> _ACTION ITEM_
Skip the images and print the listing exactly.

------------------------------------------------------------------------

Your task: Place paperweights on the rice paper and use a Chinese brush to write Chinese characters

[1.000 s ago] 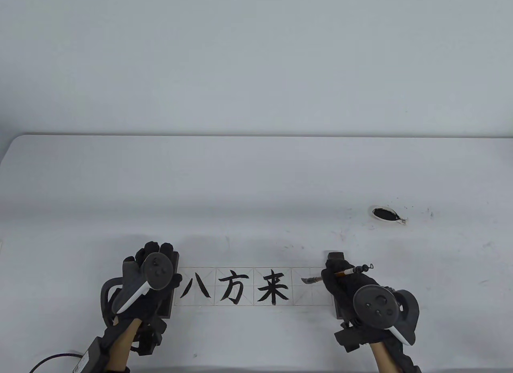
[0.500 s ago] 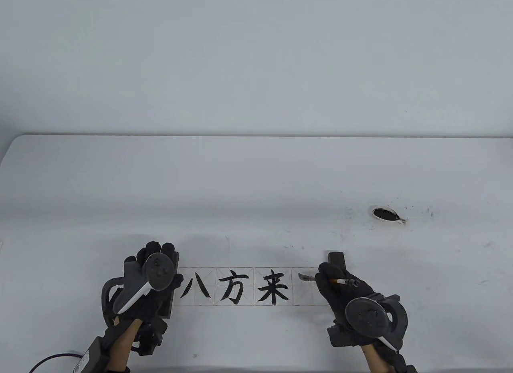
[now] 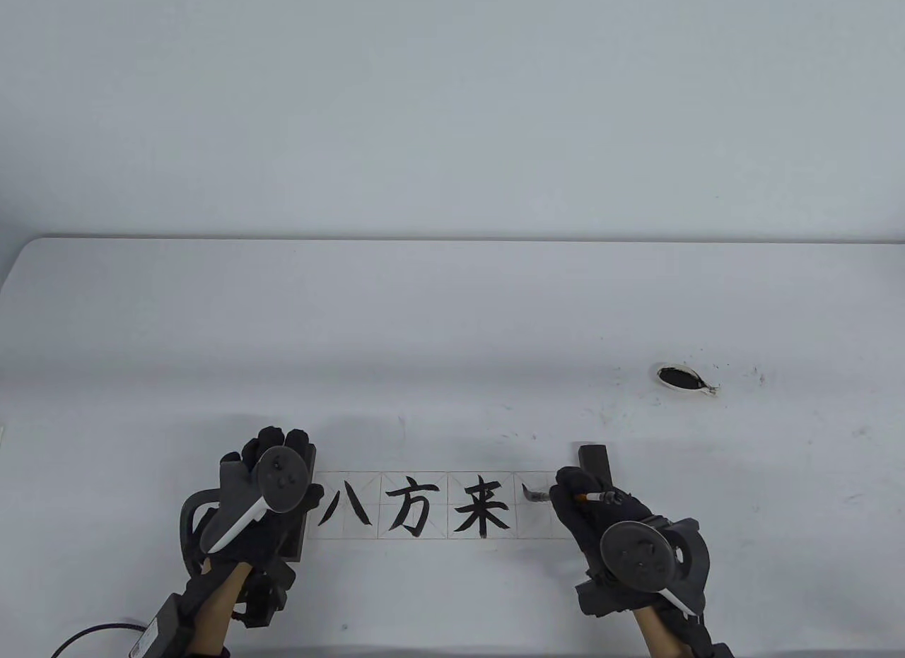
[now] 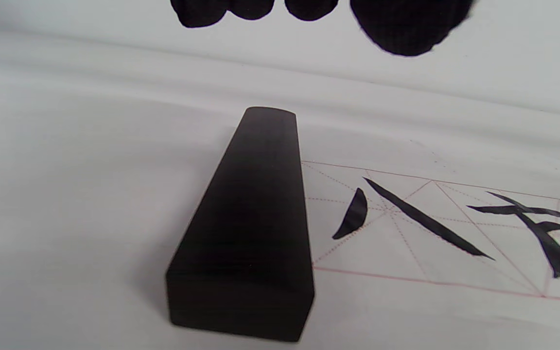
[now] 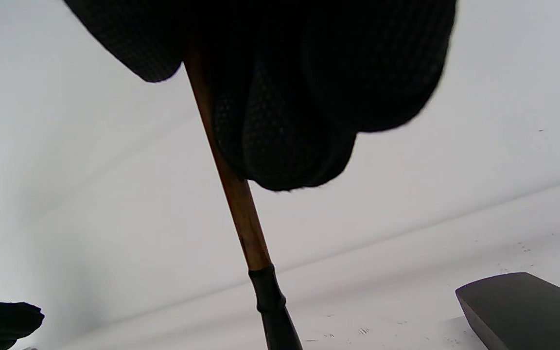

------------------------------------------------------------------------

> _EXERCISE RESULT_
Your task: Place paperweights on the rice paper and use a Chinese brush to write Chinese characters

[1.000 s ago] 
[0.500 s ago] 
[now] 
[now] 
[now] 

This exercise requires no additional answer.